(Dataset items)
------

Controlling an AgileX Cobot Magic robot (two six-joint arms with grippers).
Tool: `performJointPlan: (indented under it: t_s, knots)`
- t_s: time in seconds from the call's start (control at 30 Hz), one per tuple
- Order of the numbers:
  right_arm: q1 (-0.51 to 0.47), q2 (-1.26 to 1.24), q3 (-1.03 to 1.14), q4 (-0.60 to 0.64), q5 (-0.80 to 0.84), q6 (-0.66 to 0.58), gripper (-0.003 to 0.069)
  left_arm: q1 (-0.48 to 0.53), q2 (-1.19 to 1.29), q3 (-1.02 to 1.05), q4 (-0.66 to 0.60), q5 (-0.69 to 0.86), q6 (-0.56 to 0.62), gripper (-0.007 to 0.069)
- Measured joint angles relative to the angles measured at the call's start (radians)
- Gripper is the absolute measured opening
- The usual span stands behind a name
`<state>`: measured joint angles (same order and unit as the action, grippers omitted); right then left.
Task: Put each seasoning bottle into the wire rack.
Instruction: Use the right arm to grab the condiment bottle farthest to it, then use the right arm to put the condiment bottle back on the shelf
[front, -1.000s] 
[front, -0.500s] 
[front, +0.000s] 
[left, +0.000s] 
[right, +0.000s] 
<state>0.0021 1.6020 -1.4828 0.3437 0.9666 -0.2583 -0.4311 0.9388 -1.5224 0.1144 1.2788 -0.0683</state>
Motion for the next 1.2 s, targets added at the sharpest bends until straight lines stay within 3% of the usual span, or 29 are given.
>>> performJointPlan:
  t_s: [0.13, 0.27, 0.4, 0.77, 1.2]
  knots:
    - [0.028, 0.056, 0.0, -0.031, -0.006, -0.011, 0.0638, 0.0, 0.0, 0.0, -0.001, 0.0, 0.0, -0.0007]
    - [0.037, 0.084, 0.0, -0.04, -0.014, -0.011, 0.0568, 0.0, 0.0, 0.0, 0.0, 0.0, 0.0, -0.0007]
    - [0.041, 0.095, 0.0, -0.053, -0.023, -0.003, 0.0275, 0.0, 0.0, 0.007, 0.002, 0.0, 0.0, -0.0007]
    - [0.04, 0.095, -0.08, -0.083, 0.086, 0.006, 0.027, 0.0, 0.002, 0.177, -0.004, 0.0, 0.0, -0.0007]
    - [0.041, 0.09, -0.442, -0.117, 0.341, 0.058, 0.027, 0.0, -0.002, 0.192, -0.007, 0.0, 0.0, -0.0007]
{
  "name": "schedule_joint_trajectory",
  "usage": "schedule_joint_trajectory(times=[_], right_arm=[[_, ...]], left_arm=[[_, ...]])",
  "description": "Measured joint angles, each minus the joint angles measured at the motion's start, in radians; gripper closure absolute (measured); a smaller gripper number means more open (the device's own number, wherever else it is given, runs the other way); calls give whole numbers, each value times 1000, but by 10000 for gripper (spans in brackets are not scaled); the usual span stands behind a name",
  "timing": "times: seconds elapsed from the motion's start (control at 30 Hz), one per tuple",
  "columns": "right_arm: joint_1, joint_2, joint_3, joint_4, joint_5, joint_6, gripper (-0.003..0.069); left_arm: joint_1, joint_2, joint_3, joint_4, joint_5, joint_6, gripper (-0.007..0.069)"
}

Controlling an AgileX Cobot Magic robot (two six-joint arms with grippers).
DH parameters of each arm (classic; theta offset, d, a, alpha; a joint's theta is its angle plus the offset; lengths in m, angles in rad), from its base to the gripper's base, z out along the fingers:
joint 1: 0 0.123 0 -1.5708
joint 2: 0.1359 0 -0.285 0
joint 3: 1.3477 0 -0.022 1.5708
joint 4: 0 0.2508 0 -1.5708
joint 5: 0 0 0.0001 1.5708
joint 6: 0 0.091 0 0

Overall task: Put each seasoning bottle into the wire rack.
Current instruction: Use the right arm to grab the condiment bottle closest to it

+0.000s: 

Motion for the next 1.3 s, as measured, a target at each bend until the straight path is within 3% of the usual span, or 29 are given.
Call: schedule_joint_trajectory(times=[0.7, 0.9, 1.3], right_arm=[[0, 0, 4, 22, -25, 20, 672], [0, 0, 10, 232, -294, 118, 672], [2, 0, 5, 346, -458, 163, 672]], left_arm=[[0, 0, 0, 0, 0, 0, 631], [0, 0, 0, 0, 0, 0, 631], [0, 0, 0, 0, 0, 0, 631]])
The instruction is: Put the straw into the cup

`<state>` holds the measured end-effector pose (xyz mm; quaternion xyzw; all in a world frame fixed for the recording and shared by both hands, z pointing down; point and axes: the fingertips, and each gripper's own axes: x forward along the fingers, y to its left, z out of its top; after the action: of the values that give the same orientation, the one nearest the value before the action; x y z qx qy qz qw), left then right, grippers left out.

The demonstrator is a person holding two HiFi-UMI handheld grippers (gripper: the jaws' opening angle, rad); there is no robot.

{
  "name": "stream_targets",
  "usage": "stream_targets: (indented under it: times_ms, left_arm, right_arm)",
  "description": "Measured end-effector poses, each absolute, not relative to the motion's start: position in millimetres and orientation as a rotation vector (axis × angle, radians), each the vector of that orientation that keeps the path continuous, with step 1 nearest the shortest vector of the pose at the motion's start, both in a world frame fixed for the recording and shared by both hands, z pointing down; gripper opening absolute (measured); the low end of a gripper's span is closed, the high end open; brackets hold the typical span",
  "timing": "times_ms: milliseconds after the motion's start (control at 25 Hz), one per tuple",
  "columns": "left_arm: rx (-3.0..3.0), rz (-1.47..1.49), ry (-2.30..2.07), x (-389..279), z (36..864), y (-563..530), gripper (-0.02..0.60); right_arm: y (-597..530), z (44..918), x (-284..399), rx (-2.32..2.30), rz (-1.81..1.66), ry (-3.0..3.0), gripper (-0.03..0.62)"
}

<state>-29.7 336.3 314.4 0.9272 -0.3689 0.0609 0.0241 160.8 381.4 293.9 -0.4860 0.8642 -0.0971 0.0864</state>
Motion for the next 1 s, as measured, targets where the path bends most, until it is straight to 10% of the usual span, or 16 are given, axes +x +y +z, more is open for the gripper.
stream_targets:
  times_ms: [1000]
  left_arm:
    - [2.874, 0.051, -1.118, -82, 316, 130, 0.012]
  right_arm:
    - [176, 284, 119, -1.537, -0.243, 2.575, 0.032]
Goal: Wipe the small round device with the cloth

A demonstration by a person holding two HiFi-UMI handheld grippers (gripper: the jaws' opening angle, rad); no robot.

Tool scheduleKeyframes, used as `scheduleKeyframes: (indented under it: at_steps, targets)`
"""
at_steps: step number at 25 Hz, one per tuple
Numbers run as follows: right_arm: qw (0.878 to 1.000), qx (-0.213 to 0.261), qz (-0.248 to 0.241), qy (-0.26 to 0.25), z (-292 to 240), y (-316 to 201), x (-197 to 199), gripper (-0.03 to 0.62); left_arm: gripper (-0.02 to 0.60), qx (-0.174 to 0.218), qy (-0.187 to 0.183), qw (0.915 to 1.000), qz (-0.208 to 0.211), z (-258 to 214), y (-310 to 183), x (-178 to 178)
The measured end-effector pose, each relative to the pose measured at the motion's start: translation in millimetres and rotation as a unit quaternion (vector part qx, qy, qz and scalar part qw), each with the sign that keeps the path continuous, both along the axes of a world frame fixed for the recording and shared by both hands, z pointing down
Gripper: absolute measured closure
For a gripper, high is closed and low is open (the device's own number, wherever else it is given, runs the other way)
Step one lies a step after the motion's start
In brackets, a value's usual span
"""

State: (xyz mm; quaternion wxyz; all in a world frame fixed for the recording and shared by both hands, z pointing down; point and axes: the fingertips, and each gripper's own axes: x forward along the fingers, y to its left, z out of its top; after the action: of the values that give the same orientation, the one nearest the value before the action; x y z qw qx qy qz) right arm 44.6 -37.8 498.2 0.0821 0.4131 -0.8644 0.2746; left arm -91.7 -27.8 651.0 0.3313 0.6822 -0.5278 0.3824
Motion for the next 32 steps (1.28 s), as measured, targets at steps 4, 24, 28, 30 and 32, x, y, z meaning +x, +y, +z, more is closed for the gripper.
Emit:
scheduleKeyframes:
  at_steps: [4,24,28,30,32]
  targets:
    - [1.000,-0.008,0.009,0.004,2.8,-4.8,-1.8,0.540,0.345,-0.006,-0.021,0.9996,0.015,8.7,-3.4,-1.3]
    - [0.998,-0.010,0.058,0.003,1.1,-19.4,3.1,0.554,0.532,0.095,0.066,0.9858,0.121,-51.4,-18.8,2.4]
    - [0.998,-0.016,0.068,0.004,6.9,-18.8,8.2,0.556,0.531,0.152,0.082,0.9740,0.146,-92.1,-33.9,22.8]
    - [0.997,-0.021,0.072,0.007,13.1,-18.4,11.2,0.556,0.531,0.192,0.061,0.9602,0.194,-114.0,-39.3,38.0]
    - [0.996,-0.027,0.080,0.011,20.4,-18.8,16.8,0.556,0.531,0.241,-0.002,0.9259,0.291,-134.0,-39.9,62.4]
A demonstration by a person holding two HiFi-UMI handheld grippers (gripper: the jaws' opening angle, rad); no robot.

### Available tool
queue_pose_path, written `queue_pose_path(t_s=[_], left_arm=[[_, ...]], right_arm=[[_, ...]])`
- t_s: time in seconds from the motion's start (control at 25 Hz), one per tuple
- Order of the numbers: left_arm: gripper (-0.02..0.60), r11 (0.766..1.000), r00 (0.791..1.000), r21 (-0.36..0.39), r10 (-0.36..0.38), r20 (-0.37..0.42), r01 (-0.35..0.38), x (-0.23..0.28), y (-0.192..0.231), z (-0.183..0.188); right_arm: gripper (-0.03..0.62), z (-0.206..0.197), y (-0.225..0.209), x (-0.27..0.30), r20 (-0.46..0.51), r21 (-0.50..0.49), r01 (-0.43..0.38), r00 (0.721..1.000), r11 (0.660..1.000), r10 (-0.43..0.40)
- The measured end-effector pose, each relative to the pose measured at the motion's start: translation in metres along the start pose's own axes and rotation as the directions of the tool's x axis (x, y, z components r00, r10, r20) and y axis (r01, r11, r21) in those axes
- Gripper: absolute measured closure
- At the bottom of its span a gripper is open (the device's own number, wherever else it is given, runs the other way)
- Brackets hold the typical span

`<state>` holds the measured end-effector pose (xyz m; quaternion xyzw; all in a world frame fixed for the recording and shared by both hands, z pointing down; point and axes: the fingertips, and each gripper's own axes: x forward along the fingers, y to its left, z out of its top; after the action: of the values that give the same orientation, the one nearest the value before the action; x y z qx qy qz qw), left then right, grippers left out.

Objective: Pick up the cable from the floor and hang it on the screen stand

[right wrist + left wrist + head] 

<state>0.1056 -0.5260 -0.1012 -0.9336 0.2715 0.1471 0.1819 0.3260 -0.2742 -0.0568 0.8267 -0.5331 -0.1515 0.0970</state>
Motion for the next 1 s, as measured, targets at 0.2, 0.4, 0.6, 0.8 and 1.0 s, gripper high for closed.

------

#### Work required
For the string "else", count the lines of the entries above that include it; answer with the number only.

#### Written response
3